The problem: Output the data that follows exactly, line for line.

Data block:
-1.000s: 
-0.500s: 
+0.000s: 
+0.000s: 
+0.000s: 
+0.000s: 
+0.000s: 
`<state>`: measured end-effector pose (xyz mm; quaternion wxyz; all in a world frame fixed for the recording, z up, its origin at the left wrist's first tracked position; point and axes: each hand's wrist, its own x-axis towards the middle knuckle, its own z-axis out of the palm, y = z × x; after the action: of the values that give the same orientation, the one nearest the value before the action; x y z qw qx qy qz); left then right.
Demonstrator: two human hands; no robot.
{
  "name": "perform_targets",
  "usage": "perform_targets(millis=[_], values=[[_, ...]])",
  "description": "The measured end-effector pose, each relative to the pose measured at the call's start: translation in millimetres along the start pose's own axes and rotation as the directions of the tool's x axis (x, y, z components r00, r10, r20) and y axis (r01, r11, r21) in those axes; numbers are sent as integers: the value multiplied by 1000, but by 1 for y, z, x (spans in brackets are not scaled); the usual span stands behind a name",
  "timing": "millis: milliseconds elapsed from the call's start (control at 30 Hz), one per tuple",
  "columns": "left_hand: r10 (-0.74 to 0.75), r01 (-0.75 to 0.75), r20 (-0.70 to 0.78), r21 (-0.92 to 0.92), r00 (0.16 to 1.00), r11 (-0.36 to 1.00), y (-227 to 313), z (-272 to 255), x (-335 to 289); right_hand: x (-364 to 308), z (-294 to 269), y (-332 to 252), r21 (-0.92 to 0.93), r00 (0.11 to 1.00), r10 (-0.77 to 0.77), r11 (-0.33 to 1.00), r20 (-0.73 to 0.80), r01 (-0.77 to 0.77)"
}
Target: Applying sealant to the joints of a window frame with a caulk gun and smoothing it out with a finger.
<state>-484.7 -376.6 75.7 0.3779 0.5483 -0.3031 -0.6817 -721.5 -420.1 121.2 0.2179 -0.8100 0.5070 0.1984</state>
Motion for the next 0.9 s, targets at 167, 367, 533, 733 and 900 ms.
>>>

Result of this exercise:
-1.000s: 
-0.500s: 
+0.000s: 
+0.000s: 
+0.000s: 
+0.000s: 
+0.000s: 
`<state>`: measured end-effector pose (xyz mm; quaternion wxyz; all in a world frame fixed for the recording, z up, its origin at the left wrist's first tracked position; point and axes: each hand's wrist, its own x-axis towards the middle knuckle, its own z-axis out of the palm, y = z × x; after the action: of the values that give the same orientation, the one nearest the value before the action; x y z qw qx qy qz); left then right.
Demonstrator: two human hands; no robot.
{
  "name": "perform_targets",
  "usage": "perform_targets(millis=[_], values=[[_, ...]])",
  "description": "The measured end-effector pose, each relative to the pose measured at the call's start: translation in millimetres along the start pose's own axes and rotation as the directions of the tool's x axis (x, y, z components r00, r10, r20) and y axis (r01, r11, r21) in those axes; numbers are sent as integers: the value multiplied by 1000, but by 1 for y, z, x (spans in brackets are not scaled); the usual span stands behind a name",
  "timing": "millis: milliseconds elapsed from the call's start (control at 30 Hz), one per tuple",
  "columns": "left_hand: r10 (-0.74 to 0.75), r01 (-0.75 to 0.75), r20 (-0.70 to 0.78), r21 (-0.92 to 0.92), r00 (0.16 to 1.00), r11 (-0.36 to 1.00), y (-227 to 313), z (-272 to 255), x (-335 to 289); right_hand: x (-364 to 308), z (-294 to 269), y (-332 to 252), r21 (-0.92 to 0.93), r00 (0.11 to 1.00), r10 (-0.77 to 0.77), r11 (-0.33 to 1.00), r20 (-0.73 to 0.80), r01 (-0.77 to 0.77)"
}
Target: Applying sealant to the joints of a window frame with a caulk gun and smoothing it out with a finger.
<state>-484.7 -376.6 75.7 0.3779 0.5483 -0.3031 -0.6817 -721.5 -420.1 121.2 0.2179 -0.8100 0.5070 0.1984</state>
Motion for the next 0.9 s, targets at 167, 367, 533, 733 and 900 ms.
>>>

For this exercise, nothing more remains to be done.